Swishy stood upon the Straw Guardian’s head and watched the rain of death.
The beast parts flew down like burning cinders. Smokiness came from the ends of the falling wings and talons and beaks. Even the unrecognizable debris descended in bricks of black flame.
Bristles was active. Bristles was putting in work—though to what end Swishy couldn’t tell.
It just meant that him and Trey had to catch up and follow the man’s coattails out of there.
The most astonishing thing about the wrathraven destruction was that they weren’t becoming a full creature again. What was destroyed wouldn’t just heal like the boy was normally accustomed to.
Swishy looked closely at the violence above and saw the wrathravens getting torn through by Bristles—and they were only the ones with human souls. The fakers, the former birdcages that were promoted. These were the smaller beasts, the ones who’d just transformed and had only accumulated souls in the wrathraven way. Their bodies were at the beginning of their apex predator lives. And Bristles made sure that their beginning and their end were essentially the same moment. While the native flock decided that these humans were deserving of a chance, a metamorphosis, Bristles rejected them.

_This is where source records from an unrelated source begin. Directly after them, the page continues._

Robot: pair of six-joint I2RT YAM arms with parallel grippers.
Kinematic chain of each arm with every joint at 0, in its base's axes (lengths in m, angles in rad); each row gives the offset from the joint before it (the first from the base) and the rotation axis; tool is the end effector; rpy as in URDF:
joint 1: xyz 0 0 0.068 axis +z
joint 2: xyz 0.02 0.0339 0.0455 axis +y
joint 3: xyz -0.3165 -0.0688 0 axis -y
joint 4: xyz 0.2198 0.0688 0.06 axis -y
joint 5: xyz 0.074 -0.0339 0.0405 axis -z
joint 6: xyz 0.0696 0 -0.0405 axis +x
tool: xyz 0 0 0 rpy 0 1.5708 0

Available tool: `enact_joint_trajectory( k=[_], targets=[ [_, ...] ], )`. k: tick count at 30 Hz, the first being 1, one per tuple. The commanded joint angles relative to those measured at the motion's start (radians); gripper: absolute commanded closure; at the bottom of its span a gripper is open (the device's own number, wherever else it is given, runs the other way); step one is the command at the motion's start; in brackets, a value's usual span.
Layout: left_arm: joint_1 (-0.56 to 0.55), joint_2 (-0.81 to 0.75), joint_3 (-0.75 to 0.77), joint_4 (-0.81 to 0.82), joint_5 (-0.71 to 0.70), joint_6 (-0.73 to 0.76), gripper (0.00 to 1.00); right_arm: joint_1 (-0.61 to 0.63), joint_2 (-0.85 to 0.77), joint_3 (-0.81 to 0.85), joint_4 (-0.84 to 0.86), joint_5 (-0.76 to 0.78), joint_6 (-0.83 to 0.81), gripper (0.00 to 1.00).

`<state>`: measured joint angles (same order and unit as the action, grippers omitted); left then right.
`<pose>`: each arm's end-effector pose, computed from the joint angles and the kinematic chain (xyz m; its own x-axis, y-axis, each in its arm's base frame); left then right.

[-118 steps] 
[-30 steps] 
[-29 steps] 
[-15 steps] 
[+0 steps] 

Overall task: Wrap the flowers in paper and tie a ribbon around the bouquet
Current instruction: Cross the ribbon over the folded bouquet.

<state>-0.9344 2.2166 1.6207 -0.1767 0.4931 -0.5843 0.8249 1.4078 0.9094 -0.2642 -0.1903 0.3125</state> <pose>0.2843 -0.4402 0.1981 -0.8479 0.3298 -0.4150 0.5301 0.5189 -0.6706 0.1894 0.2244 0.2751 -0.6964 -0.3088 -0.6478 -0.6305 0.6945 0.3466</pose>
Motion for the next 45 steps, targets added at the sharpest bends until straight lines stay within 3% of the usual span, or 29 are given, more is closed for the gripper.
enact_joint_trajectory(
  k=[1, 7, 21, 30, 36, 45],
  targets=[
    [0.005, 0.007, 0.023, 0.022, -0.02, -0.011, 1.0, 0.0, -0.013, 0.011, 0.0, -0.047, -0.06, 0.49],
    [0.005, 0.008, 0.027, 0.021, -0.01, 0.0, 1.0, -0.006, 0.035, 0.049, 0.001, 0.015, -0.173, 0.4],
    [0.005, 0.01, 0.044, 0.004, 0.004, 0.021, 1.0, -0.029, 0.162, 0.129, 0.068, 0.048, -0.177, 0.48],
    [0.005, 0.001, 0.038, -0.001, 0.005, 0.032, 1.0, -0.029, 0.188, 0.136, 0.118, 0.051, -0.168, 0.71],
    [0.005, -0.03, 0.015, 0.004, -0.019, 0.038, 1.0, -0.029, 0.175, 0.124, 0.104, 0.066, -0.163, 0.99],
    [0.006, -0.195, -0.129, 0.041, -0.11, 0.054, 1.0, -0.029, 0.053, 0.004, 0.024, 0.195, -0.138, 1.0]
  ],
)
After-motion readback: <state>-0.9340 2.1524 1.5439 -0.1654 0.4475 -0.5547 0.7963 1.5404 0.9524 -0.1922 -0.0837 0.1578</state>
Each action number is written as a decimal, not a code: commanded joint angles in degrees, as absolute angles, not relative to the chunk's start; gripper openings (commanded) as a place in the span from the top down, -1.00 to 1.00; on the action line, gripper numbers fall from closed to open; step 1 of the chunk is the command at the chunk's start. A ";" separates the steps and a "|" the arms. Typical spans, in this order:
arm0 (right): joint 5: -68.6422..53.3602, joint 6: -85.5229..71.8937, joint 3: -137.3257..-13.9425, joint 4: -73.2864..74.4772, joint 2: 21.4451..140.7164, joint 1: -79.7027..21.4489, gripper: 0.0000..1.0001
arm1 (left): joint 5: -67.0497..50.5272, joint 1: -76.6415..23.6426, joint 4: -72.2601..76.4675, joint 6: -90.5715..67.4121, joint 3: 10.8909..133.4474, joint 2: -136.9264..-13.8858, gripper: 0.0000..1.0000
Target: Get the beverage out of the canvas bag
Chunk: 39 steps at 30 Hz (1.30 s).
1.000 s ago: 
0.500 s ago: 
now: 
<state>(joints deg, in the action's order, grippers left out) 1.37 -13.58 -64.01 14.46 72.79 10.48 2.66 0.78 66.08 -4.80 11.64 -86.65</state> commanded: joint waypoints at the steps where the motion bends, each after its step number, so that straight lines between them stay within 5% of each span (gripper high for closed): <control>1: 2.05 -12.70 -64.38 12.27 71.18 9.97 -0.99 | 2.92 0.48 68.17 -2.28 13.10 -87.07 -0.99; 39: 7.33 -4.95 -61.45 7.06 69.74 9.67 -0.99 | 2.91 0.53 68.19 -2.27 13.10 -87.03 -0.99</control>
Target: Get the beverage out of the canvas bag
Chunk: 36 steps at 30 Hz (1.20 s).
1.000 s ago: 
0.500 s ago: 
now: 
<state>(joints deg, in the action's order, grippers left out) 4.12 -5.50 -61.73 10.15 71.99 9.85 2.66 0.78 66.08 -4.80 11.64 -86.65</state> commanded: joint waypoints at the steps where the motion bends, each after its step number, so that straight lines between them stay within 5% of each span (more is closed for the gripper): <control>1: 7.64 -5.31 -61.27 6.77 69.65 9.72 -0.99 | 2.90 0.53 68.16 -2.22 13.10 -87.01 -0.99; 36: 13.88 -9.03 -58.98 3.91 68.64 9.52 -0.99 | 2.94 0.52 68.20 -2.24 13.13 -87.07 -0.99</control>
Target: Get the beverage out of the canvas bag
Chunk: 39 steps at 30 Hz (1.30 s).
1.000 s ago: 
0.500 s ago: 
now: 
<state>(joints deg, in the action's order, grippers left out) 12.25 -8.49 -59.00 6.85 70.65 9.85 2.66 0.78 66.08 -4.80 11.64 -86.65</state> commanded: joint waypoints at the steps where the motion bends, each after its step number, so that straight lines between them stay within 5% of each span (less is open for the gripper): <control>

Up above, he raged through the charcoal patches of sky, doing what he did best—inflicting violence.
“Thou art an impurity!” Bristles yelled as he tore his claw through the abdomen of another wrathraven. “Do not dare grow. Simply die. Die, die, die!”
While the Bristles assault went on, the [Straw Guardian] continued to draw the resident darkness into its stake. The curses whirlpooled around the stake from the whole environment. Even the nearest human souls vacated their birdcages to give life in the monument a try.
The true colors of the domain began to reveal itself in patches, in the sections that the curses have left. The nearest trees appeared with the shiny slickness of everytrees. The ground had soil, grass, bushes, and flowers. Rocks were visible. And ant trails too. And while the number of cages hadn’t reduced, there were dozens of open ones whose bars were like polished iron, no longer corrupted from dark magic and terror.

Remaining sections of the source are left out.